The AWS Glue Schema Registry SerDe library also supports optional compression configuration to save on data transfers. For more information about the Schema Registry, see How the Schema Registry works.

Unicorn ride request Avro schema

The following schema (UnicornRideRequest.avsc) defines a record representing a unicorn ride request, which contains ride request attributes along with the customer attributes and system-recommended unicorn attributes:

    "type": "record",
    "name": "UnicornRideRequest",
    "namespace": "demo.glue.schema.registry.avro",
    "fields": [
      {"name": "request_id", "type": "int", "doc": "customer request id"},
      {"name": "pickup_address","type": "string","doc": "customer pickup address"},
      {"name": "destination_address","type": "string","doc": "customer destination address"},
      {"name": "ride_fare","type": "float","doc": "ride fare amount (USD)"},
      {"name": "ride_duration","type": "int","doc": "ride duration in minutes"},
      {"name": "preferred_unicorn_color","type": {"type": "enum","name": "UnicornPreferredColor","symbols": ["WHITE","BLACK","RED","BLUE","GREY"]}, "default": "WHITE"},
        "name": "recommended_unicorn",
        "type": {
          "type": "record",
          "name": "RecommendedUnicorn",
          "fields": [
            {"name": "unicorn_id","type": "int", "doc": "recommended unicorn id"},
            {"name": "color","type": {"type": "enum","name": "unicorn_color","symbols": ["WHITE","RED","BLUE"]}},
            {"name": "stars_rating", "type": ["null", "int"], "default": null, "doc": "unicorn star ratings based on customers feedback"}
        "name": "customer",
        "type": {
          "type": "record",
          "name": "Customer",
          "fields": [
            {"name": "customer_account_no","type": "int", "doc": "customer account number"},
            {"name": "first_name","type": "string"},
            {"name": "middle_name","type": ["null","string"], "default": null},
            {"name": "last_name","type": "string"},
            {"name": "email_addresses","type": ["null", {"type":"array", "items":"string"}]},
            {"name": "customer_address","type": "string","doc": "customer address"},
            {"name": "mode_of_payment","type": {"type": "enum","name": "ModeOfPayment","symbols": ["CARD","CASH"]}, "default": "CARD"},
            {"name": "customer_rating", "type": ["null", "int"], "default": null}


To use this solution, you must have two AWS accounts:

  • Account A – For the MSK cluster, Kafka producer and consumer Amazon Elastic Compute Cloud (Amazon EC2) instances, and AWS Cloud9 environment
  • Account B – For the Schema Registry and schema

For this solution, we use Region us-east-1, but you can change this as per your requirements.

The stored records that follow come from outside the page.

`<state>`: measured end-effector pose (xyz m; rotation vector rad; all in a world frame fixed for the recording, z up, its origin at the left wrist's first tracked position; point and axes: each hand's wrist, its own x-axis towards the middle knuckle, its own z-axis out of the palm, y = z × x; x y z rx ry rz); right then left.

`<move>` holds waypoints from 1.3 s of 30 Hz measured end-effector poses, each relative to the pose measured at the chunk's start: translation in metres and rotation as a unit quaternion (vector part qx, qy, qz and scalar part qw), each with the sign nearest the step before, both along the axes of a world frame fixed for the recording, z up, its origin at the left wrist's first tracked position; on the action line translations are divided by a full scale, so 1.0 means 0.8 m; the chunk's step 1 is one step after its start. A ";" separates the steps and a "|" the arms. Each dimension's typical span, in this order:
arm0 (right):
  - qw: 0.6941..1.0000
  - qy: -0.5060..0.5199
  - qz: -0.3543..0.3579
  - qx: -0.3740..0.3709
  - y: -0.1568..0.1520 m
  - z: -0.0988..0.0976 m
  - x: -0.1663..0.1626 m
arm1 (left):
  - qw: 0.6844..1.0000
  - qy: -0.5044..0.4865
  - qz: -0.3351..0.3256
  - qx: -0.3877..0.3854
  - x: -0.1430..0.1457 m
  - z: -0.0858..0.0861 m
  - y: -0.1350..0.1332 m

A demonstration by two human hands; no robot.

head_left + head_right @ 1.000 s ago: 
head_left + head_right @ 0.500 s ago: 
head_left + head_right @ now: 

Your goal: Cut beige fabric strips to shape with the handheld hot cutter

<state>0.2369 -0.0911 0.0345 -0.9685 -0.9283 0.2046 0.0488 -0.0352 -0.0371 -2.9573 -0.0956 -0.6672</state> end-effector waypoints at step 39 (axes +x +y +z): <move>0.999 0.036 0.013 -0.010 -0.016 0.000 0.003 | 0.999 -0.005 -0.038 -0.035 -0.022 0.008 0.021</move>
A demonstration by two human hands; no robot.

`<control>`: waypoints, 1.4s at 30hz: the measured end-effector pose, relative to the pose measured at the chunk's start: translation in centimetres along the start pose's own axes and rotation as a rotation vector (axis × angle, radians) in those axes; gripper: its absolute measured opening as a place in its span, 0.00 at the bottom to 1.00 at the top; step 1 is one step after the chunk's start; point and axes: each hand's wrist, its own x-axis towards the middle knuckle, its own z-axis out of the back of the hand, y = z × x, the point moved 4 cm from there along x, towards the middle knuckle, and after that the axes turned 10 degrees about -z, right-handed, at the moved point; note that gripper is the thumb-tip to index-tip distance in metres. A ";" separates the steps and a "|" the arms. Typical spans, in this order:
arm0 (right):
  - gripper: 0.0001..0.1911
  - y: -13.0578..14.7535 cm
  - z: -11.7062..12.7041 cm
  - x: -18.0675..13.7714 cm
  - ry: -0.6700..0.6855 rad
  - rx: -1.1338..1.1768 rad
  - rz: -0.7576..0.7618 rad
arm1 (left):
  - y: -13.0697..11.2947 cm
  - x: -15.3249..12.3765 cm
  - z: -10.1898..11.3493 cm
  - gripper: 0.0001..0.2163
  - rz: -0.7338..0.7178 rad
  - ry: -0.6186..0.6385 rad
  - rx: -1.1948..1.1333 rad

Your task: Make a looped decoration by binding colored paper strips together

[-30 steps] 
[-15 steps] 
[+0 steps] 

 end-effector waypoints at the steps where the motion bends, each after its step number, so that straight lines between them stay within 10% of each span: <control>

Next, we create the resources in each account using AWS CloudFormation templates.

Create resources in Account B

We create the following resources in Account B:

  • A schema registry
  • An Avro schema
  • An IAM role with the AWSGlueSchemaRegistryReadonlyAccess managed policy and an instance profile, which allows all Account A IAM principals to assume it
  • The UnicornRideRequest.avsc Avro schema shown earlier, which is used as a schema definition in the CloudFormation template

Make sure you have the appropriate permissions to create these resources.

  1. Log in to Account B.
  2. Launch the following CloudFormation stack.
  3. For Stack name, enter SchemaRegistryStack.
  4. For Schema Registry name, enter unicorn-ride-request-registry.
  5. For Avro Schema name, enter unicorn-ride-request-schema-avro.
  6. For the Kafka client’s AWS account ID, enter your Account A ID.
  7. For ExternalId, enter a unique random ID (for example, demo10A), which should be provided by the Kafka clients in Account A while assuming the IAM role in this account.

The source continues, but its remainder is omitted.